Le pastel : une peinture sèche qui ouvre le regard
Le pastel sec n’est pas seulement un outil de dessin : il se prête à une véritable pratique de peinture. Travaillé sur papier teinté, qui joue le rôle de primature colorée — comme la couche préparatoire utilisée en peinture classique — il permet d’aborder toutes les grandes étapes du travail à l’huile : construction par masses, superpositions, modulations de valeurs et de températures, et recherche d’une lumière intérieure.
Dans les salles du musée, cette technique offre un double avantage : elle est respectueuse des œuvres, tout en permettant aux élèves de penser en peintres, de poser la couleur en taches, en rapports de valeurs, en nuances successives. Copier au pastel devient alors un exercice de précision, de simplification et d’analyse : comprendre “comment c’est fait” en observant directement les tableaux, sans médiation.

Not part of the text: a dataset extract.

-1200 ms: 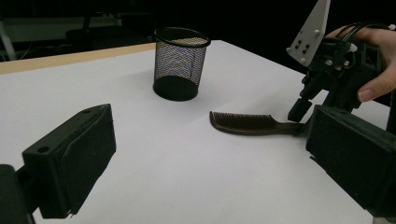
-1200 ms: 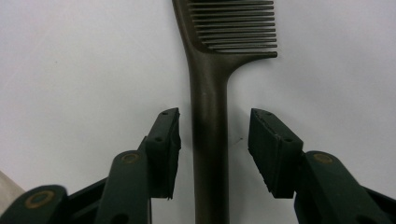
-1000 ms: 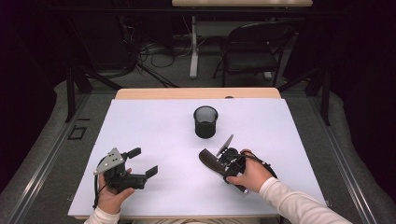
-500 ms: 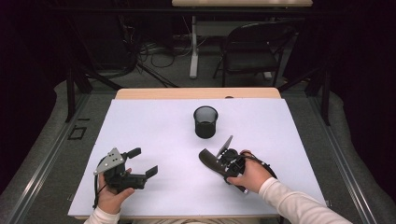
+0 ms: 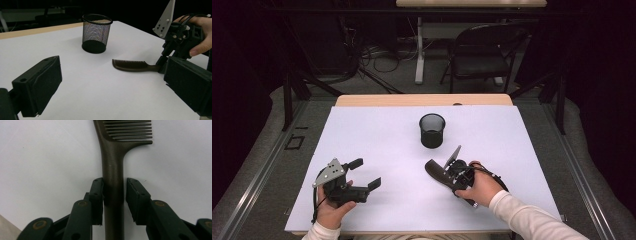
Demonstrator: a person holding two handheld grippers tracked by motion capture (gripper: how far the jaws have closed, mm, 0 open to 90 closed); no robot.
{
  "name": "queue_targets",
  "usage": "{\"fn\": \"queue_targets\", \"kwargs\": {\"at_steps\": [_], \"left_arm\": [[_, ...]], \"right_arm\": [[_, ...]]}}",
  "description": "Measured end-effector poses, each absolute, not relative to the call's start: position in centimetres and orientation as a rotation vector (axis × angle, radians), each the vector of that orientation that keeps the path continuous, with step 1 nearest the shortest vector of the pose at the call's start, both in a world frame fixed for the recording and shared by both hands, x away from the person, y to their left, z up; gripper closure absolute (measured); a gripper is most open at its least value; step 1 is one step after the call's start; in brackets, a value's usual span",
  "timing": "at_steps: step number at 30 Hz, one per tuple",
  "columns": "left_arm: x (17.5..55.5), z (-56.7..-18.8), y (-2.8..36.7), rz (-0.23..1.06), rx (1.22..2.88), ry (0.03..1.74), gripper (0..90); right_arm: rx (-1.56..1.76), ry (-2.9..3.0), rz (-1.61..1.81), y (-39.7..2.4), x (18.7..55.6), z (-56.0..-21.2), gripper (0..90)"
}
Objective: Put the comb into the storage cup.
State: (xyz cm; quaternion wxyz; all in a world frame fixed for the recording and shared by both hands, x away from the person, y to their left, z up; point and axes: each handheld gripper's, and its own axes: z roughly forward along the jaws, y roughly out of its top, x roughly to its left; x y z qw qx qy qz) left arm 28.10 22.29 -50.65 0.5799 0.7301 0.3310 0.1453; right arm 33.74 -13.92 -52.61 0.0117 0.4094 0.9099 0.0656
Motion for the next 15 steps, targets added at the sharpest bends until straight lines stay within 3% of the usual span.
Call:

Pourquoi copier devant Moreau ?
L’œuvre de Gustave Moreau constitue un terrain d’étude exceptionnel. Son univers pictural, foisonnant et changeant, traverse une étonnante diversité de styles :
néoclassicisme, avec ses figures élégantes et ses compositions rigoureuses,
symbolisme, saturé de couleurs et d’ornements,
matiérisme audacieux, où les empâtements se font presque abstraits,
ébauches, parfois laissées à l’état de visions colorées et vibrantes.
Copier Moreau, c’est donc rencontrer plusieurs manières de peindre à la fois. C’est analyser une construction académique, des draperies quasi orientales, des éclats précieux, des zones brumeuses, des reprises visibles. Le pastel se prête idéalement à cette diversité : il permet de juxtaposer des couleurs pures, d’obtenir des transparences proches de glacis, de fondre des ombres, ou d’atteindre la précision minutieuse des détails.
Un apprentissage par la présence et par l’observation
Pour les élèves, travailler directement dans les salles du musée, face aux œuvres, a été un temps fort du cycle. Ils ont dû saisir :
la structure des compositions,
les valeurs essentielles,
la logique des couleurs,
les effets de matière,
la circulation de la lumière,
les contrastes qui “font” l’image.
Chaque copie, loin d’être une reproduction littérale, est devenue un chemin d’appropriation : une manière de comprendre le geste de Moreau, ses hésitations, ses choix, ses audaces. Le médium pastel a imposé une économie de moyens qui oblige à aller droit à l’essentiel. Les élèves ont appris à voir, à sélectionner, à interpréter.